It was hard to miss the Pittsburgh contingent at the Jewish Federations of North America’s General Assembly Sunday night, waving their Terrible Towels and cheering with robust hometown enthusiasm as the chairs of the 2016 conclave, Cindy and David Shapira, took the podium at the opening plenary session.
The Jewish Federation of Greater Pittsburgh sent its largest delegation ever to this year’s G.A. — 42 staffers and volunteers who were not shy about showing their Pittsburgh pride at the Washington Hilton in Washington, D.C. The two-day conference allowed members of the Pittsburgh Federation to share best practices with cohorts from Jewish federations throughout the United States and Canada.
In their address to the General Assembly, the Shapiras described the impact that Judaism has made on their own lives, and the crucial role of federations in enriching the Judaism of others throughout the world.
“Our journey is part community, part intellectual, part spiritual, and part integration of Jewish rituals into our daily lives,” said Cindy Shapira, who currently serves as the board chair for the Pittsburgh Federation. “We are as deeply interested in the ‘why’ of Judaism as we are in the ‘what.’”
David Shapira, a past chair of the Pittsburgh Federation, emphasized that the JFNA’s mission is based on the Talmud’s teaching that we should “study, pray and do mitzvot.”

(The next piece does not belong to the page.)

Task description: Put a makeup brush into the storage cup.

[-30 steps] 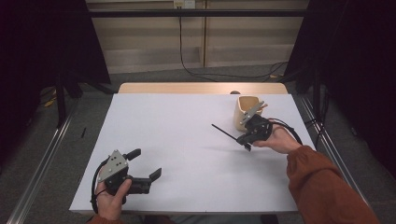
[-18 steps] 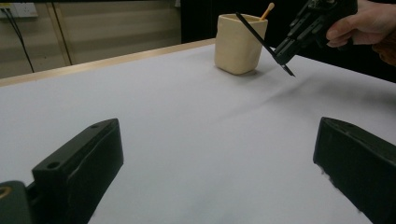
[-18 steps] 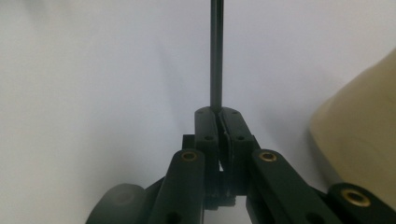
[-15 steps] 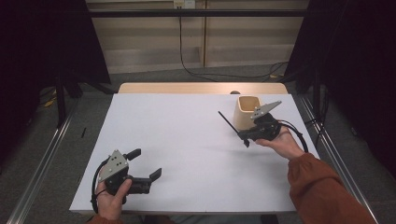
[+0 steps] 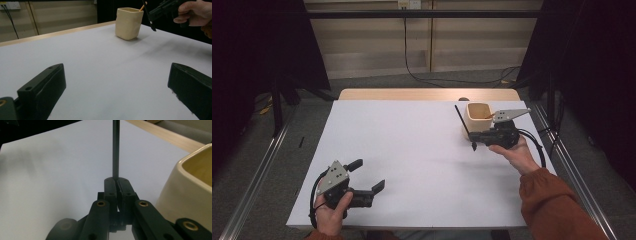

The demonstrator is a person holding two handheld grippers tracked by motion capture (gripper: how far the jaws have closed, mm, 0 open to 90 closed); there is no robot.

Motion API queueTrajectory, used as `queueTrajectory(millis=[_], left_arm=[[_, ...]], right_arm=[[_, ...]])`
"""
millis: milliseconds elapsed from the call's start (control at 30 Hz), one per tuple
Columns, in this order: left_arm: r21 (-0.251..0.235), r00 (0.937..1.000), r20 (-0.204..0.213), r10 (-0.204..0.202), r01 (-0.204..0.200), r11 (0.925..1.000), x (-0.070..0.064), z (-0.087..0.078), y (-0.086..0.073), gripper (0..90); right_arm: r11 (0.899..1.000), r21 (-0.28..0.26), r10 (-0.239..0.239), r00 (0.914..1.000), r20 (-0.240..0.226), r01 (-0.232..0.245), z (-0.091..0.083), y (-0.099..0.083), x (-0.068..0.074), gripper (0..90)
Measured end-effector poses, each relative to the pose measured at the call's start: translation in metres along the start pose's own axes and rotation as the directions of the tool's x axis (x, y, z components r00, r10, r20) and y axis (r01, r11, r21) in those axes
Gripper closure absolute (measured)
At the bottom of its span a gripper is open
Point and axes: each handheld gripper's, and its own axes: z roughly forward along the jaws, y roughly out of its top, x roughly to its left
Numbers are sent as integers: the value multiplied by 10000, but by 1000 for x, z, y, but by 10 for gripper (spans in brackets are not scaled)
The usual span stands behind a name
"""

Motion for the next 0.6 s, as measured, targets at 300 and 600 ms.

“Everyone’s Jewish journey is unique,” he added. “However whenever we are on that Jewish journey, I think something that is really important is that we truly respect that each of us is a good Jew no matter where we are on the path.”
Three thousand delegates joined together at the G.A., learning from a range of prominent speakers including Lord Rabbi Jonathan Sacks and Supreme Court Justice Ruth Bader Ginsburg, and attending a host of breakout sessions on issues of concern to those helping navigate being Jewish through 21st century America and beyond. Sessions were held on a range of topics including how to effectively respond to the boycott, divest and sanctions (BDS) movement against Israel, empowering young adults to lead, and innovative ways to strengthen education.
Education, and its role in Jewish continuity, was a key focus of the chairs of the G.A, and a motivator in their decision to take the helm of the conference.
“I think that we felt that this was an opportunity to express our deep interest in Jewish continuity, in understanding where we come from in terms of our Jewish values — from a place of learning, from a place of Torah, from a place of peoplehood,” Cindy Shapira said in an interview. “And this is the largest Jewish communal organization, people who come together from diverse backgrounds, not to push any other agenda other than strengthening the Jewish people here and around the world. We saw this as a great opportunity to lead in that.”
A commonality between Jews of disparate backgrounds is their “grounding in education and therefore understanding where our values come from,” she added. “That was a very important message for us.”
Unification was another important theme of the conference she said, as well as “what we work on, on a daily basis: building Jewish identity, particularly among young people.”
Federations must look to education and ritual, as well as cultural aspects of Judaism to help promote Jewish identity, David Shapira said.
“If we are going to have Jewish continuity, I think it is important for Jews to understand what being Jewish is,” he said. “And part of that is the ritual that is associated with Judaism. The ritual and the cultural and social aspects of Judaism along with learning are what make us what we are.”
Pittsburghers showcased their own innovations and accomplishments in various breakout sessions.
Amy Cohen, the Pittsburgh Federation’s Volunteer Center manager, led a session called “ I-Volunteer: Motivating Millennial Community Through Service,” co-presenting along with cohorts from other communities that have created programs to engage young adults. Cohen described how the Volunteer Center offers opportunity for community service as a gateway into Jewish involvement.
Ilene Rinn, senior manager of Planning and Allocations, led a session called The Silver Tsunami: Managing the Age Wave, in which she described AgeWell Pittsburgh’s model of collaboration between community agencies in helping senior citizens and their families find solutions to issues of aging.
On Tuesday, the Pittsburgh delegation met with representatives from the Jewish Agency for Israel, including its chairman, Natan Sharansky, who spoke about French immigration to Israel, as well as religious pluralism in the Jewish state.
The aim of the work of the JAFI is to “strengthen the Jewish family, to strengthen Jewish identity,” Sharansky told the Pittsburgh Federation members. The agency works to accomplish this goal, he explained, both by facilitating aliyah, and by sending shlichim from Israel to enrich Jewish communities in the diaspora.
While some people whose lives the JAFI touch will move to Israel, others will become more committed to Jewish education, while still others will develop a deeper attachment to Israel from afar, Sharansky noted.
“It’s all part of the same plan,” he said. “We don’t tell them what to do with their lives, but we help them make our family much more strong.”
Sharansky praised the Knesset’s decision last January approving the creation of an upgraded egalitarian prayer space for non-Orthodox Jews. While not much progress has yet been made in carrying out the decree, Sharansky urged American supporters to make their voices heard so that its realization becomes “a high priority.”